As a professor of voice at Lawrence University in Wisconsin, Holiday said he regularly reminds his students to lean into their individuality. It’s a lesson he thought he had internalized already as a Black, gay man from southern Texas with a sky-high voice. But in rehearsals with Legend, he’s relearned that lesson for himself.
“I want you to be who you are, John,” Legend reminded him. “Don’t be afraid to be your most authentic self.”
Legend’s message echoed what Holiday tells his own students, he said. “It’s so confirming to hear it from him and to be reminded to be more myself, more unique, more different.”
Having dazzled the judges in the blind auditions and the battle and knockout rounds, Holiday will perform live this week, his fate on the show in the hands of voting fans across the country.

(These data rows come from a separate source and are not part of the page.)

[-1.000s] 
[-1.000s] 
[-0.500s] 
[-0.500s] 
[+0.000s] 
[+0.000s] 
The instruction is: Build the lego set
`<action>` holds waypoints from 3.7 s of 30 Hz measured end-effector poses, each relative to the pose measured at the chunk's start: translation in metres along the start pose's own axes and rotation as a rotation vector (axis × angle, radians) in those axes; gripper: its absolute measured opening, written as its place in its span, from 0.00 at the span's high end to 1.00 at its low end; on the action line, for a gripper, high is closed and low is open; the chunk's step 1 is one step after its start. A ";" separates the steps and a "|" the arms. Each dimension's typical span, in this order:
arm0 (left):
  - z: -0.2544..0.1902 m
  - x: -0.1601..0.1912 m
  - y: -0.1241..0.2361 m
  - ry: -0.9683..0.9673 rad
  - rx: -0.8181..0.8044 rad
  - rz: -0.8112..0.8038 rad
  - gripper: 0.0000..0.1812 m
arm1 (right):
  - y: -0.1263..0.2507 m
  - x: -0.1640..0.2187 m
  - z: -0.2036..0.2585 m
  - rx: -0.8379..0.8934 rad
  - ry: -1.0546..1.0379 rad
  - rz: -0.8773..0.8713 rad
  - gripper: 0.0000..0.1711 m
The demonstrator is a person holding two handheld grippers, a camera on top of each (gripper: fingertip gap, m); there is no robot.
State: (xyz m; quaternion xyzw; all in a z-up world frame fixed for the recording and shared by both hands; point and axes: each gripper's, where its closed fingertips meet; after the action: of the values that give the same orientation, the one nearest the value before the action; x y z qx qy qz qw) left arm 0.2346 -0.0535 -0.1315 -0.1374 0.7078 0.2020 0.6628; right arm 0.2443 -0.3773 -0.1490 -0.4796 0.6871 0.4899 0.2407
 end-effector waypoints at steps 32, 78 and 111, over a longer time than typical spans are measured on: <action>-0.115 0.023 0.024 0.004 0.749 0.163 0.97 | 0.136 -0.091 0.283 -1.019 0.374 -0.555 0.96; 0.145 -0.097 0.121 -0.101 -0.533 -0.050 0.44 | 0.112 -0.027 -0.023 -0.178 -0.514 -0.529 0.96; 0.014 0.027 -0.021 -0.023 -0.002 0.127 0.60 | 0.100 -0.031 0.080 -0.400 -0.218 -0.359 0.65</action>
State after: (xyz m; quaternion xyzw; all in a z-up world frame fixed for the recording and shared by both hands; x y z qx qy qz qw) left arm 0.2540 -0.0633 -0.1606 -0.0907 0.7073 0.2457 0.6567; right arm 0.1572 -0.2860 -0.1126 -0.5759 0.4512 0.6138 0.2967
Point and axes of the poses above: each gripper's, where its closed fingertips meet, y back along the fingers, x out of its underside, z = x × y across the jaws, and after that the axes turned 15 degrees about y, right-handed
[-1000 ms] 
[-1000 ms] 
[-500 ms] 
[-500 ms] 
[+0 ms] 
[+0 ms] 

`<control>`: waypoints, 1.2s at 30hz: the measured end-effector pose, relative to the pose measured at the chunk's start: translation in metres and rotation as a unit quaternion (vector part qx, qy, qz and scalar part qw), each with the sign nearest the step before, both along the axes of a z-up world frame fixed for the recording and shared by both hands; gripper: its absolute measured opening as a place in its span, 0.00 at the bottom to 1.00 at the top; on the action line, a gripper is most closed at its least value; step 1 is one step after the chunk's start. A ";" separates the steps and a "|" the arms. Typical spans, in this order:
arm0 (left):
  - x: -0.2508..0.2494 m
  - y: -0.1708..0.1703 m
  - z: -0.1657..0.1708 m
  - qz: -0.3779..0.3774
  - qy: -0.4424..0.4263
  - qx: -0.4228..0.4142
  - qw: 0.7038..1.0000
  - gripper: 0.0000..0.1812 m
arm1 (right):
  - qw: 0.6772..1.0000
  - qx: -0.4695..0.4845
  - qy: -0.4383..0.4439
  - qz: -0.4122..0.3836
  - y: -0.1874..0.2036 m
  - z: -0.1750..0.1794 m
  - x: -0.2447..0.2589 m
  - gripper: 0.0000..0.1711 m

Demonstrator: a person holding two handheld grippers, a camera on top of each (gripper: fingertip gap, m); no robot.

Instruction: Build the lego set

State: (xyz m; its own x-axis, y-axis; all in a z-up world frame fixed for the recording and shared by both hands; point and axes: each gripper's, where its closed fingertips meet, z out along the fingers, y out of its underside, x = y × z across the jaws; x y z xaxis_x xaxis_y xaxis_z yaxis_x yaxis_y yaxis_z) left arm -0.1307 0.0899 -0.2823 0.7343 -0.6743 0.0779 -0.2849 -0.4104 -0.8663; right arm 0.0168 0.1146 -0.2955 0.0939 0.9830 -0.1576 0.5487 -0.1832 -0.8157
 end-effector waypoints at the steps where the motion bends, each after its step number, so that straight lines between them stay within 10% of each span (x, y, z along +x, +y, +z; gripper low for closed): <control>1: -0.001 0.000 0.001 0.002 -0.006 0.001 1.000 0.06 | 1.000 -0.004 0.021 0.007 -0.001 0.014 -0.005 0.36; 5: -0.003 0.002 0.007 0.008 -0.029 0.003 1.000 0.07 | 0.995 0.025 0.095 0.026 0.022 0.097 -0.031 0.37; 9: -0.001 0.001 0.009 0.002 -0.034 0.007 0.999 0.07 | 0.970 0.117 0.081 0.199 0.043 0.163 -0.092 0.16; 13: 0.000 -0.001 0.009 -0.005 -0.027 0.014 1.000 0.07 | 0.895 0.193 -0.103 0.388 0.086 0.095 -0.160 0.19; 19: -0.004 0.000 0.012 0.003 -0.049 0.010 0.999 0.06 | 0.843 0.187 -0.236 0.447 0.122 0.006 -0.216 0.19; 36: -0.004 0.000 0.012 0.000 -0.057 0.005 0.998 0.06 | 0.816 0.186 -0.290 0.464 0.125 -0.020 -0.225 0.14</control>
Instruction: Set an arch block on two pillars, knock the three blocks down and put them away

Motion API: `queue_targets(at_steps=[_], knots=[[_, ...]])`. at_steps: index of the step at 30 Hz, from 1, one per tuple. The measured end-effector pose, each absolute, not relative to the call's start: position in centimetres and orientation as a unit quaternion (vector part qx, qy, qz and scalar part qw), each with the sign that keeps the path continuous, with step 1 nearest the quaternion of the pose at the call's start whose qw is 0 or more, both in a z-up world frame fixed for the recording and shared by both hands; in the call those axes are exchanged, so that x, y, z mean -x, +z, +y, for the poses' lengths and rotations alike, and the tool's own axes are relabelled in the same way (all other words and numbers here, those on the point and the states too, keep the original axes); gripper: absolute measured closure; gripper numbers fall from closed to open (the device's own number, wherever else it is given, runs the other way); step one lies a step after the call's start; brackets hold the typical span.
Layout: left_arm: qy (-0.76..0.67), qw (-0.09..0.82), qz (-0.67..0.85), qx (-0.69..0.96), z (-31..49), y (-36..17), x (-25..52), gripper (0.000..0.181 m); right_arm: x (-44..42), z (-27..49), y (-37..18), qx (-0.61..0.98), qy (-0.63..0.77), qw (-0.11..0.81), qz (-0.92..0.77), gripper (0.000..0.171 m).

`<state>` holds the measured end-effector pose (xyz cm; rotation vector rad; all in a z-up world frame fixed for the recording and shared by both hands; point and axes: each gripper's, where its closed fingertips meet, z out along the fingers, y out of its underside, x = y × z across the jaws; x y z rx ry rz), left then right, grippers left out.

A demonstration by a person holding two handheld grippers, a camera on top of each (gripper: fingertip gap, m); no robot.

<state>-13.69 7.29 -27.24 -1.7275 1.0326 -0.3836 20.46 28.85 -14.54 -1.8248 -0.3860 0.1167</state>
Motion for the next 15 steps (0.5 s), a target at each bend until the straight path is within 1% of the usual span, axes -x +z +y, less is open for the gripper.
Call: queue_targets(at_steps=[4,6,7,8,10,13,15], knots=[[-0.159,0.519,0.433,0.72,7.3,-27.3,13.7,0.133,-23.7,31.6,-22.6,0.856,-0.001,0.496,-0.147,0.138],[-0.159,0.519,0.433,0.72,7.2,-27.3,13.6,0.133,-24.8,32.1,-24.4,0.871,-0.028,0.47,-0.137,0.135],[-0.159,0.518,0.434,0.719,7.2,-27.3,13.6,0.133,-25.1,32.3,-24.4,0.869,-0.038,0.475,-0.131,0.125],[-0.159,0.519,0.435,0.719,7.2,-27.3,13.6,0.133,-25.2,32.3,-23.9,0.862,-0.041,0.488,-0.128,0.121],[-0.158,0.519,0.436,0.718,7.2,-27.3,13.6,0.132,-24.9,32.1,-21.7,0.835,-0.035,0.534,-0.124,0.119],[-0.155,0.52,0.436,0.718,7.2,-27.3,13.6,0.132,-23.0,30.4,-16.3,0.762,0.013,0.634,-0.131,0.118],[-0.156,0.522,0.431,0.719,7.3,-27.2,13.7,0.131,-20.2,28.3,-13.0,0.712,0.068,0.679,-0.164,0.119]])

Win or lose, Holiday hopes his stint on “The Voice” inspires his students and ever-widening audiences to be themselves and go big. In a year in which so many people have watched their dreams come crashing down, he is thrilled to have a stage — any stage, but especially this one right now — on which to share his gift and message.
“If my music can bring somebody a little hope, a little joy,” he said. “If I can bring someone out of being depressed during this difficult time or help them if they’re grieving, if I can remind one person to lean into their uniqueness in those few minutes I’m on TV, then I’ve done my job.”